Boom di ascolti
Il vecchio talk-show non esiste più. Il caso "Che tempo che fa" spiegato alla Rai
Perché il programma di Fabio Fazio è diverso dagli altri talk show. I motivi dietro al successo del 10.5 per cento di share
Un programma come "Che tempo che fa" non c’è da nessuna parte perché nessun palinsesto televisivo dà spazio a qualcosa del genere (e chi lo aveva lo ha ceduto). Fanno tutti il talk, più o meno lo stesso talk con gli stessi ospiti, o cercano di strappare confessioni da personaggi non all’altezza delle attese o imbastiscono inchieste tanto sconvolgenti quanto campate in aria. Tutti, insomma, cercano l’eccesso, convinti che la televisione abbia bisogno di posizioni estreme, di divergenza, perfino, da ultimo, di complessità. Fazio gli estremi li schifa, con saggezza televisiva e la complessità la aborre. Mentre la scelta morale non ammette tentennamenti. Ci sono grandi temi, ai quali non si sottrae, ma sceglie il campo in cui stare senza ambiguità, senza complicazioni, senza “sì, ma”.

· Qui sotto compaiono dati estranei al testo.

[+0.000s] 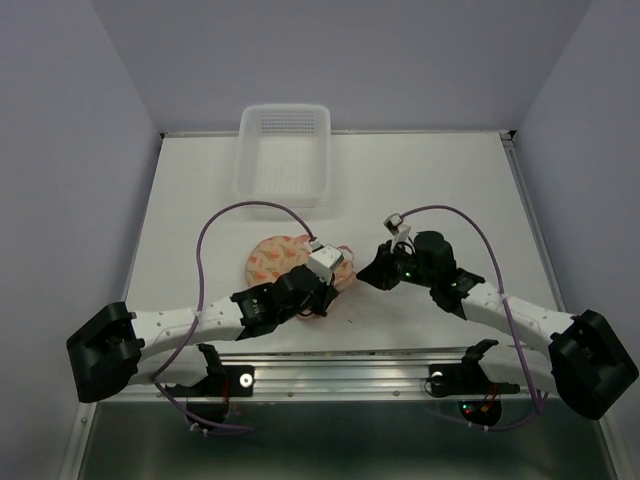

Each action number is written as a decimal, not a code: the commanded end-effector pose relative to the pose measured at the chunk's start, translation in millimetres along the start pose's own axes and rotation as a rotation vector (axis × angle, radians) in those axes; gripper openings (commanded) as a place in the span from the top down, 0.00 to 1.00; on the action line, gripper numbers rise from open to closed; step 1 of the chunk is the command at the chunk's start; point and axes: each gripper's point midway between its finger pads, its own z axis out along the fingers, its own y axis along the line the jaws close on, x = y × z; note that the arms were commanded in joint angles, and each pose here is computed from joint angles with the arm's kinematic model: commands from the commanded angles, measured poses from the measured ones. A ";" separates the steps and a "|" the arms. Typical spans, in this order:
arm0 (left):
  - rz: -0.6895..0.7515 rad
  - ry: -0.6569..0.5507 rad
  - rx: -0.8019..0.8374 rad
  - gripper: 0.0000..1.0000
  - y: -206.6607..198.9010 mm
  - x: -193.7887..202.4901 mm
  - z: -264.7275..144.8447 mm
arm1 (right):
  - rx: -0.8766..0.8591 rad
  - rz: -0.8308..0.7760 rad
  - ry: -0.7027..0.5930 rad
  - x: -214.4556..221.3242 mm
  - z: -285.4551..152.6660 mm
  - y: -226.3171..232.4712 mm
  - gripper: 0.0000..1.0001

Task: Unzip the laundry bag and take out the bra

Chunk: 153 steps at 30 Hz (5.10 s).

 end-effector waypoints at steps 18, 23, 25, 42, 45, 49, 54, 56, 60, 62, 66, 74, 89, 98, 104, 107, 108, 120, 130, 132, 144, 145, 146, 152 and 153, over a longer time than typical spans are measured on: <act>-0.044 0.007 0.040 0.88 -4.9 5.6 -15.0 | -0.004 0.044 -0.045 -13.3 -8.6 -9.0 0.93; -0.053 -0.019 0.036 0.95 -3.6 -1.1 -20.8 | -0.081 0.110 -0.059 -5.7 -6.4 1.2 0.38; -0.059 -0.019 0.036 0.96 -3.1 0.1 -21.8 | -0.108 0.162 -0.056 -5.1 -1.2 4.3 0.37; -0.081 -0.046 0.046 0.97 -3.7 -2.1 -24.5 | -0.287 0.363 -0.092 -28.1 16.4 30.2 0.29; -0.079 -0.051 0.050 0.97 -4.2 -3.6 -25.5 | -0.276 0.371 -0.082 -23.4 18.8 26.6 0.31; -0.079 -0.064 0.059 0.97 -5.1 -5.9 -27.3 | -0.266 0.382 -0.066 -16.0 21.2 22.5 0.34; -0.083 -0.087 0.070 0.97 -6.6 -10.8 -30.3 | -0.270 0.387 -0.057 -13.7 23.9 21.4 0.34; -0.084 -0.090 0.071 0.97 -6.5 -10.9 -30.6 | -0.278 0.382 -0.059 -15.4 24.1 22.9 0.36; -0.083 -0.092 0.079 0.97 -7.5 -10.6 -30.7 | -0.292 0.378 -0.064 -17.7 24.2 25.0 0.45; -0.082 -0.087 0.078 0.97 -7.2 -8.6 -30.1 | -0.298 0.373 -0.067 -19.1 24.0 26.1 0.52; -0.086 -0.085 0.079 0.97 -7.3 -7.4 -29.7 | -0.299 0.361 -0.068 -18.6 23.4 26.2 0.63; -0.086 -0.085 0.074 0.97 -6.1 -6.7 -29.9 | -0.262 0.343 -0.078 -16.5 21.6 20.7 0.77; -0.084 -0.078 0.073 0.98 -4.6 -2.8 -31.0 | 0.016 0.267 -0.116 -17.5 13.3 -25.3 0.99; -0.095 -0.063 0.069 0.92 -3.7 2.8 -29.1 | 0.198 0.132 -0.149 -34.5 -7.2 -48.7 0.99; -0.097 -0.082 0.028 0.01 -1.4 -13.2 -30.1 | 0.115 0.079 -0.125 -27.9 -11.0 -24.0 0.99; -0.083 -0.091 0.032 0.01 -5.3 -27.3 -32.8 | 0.109 0.054 -0.124 -24.3 -10.6 -10.5 0.99; -0.072 -0.091 0.038 0.01 -6.8 -29.4 -33.3 | 0.117 0.052 -0.132 -25.1 -10.5 -8.6 0.99; -0.048 -0.054 0.007 0.02 -12.8 -34.5 -14.0 | 0.089 0.029 -0.128 -26.9 -0.5 33.2 0.99; -0.008 -0.010 -0.021 0.36 -18.2 -33.2 10.7 | 0.083 0.032 -0.118 -23.4 5.5 36.8 0.99; -0.001 -0.001 -0.025 0.56 -18.4 -31.0 14.0 | 0.080 0.028 -0.113 -21.8 6.4 38.9 0.99; -0.023 0.034 -0.002 1.00 -11.9 -2.9 0.1 | 0.321 -0.040 -0.180 -35.9 -5.5 -9.0 0.99; -0.029 0.034 -0.001 1.00 -9.6 1.6 -3.7 | 0.357 -0.029 -0.192 -40.1 -8.2 -20.5 0.99; -0.043 0.036 0.002 1.00 -9.1 4.4 -5.8 | 0.375 -0.020 -0.198 -42.5 -9.8 -27.4 0.99; -0.100 0.025 0.018 1.00 -4.5 18.5 -18.0 | 0.402 0.001 -0.211 -56.1 -12.7 -46.5 0.99; -0.114 0.019 0.010 0.99 -3.2 18.0 -19.1 | 0.381 -0.003 -0.205 -56.3 -11.7 -42.5 0.99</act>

Nella sua prima puntata, per un 10,5 per cento che segna il record di ascolti sul Nove, ha messo giù il tris dei temi caldi affidandosi a interviste a Liliana Segre, Andriy Shevchenko, Roberto Burioni. Questa scelta consente di circoscrivere gli argomenti pur se tragici e di enorme rilievo dentro un tempo e uno spazio, come è successo anche per i giornalisti invitati alla prima puntata, gruppetto non originale nella composizione, ma tenuto nello schema faziano e reso più interessante. Sì, questo comporta anche la promessa, per chi ascolta, di mettere poi via quelle pagine e passare ad altro. Potrebbe sembrare cinismo, ma è invece una specie di furbo candore, perché il diavolo sta nei dettagli e, ancora di più, nelle analogie, allora meglio evitare gli uni e le altre. Invece delle divagazioni senza meta del talk, Fazio offre all’ascoltatore un discorso televisivo che arriva al punto. E poi quel gioco delle opinioni contrapposte da salotto televisivo, della commedia dell’arte goffamente interpretata e mascherata da confronto di competenze, lo irride nel suo tavolo finale.
Inscenando una vera commedia dell’arte, fatta, come da tradizione, di talento personale e di caratterizzazione. Aiutato da una banda di campioni. Perfettamente integrati i primi attori, Michele Foresta (Mago Forrest) in tonalità maggiore e il meraviglioso Nino Frassica in tonalità minore, con le loro proiezioni/spalle/bersagli Mara Maionchi, Simona Ventura, Gigi Marzullo (in effigie) e Maurizio Ferrini (signora Coriandoli) splendido solista che parte per direzioni sue e spezza la conversazione. Gli ospiti occasionali si trovano in uno schema rodato e non fanno fatica a entrare nello spirito del programma, senza mai sembrare catapultati lì tanto per promuoversi. Si divertono e noi con loro.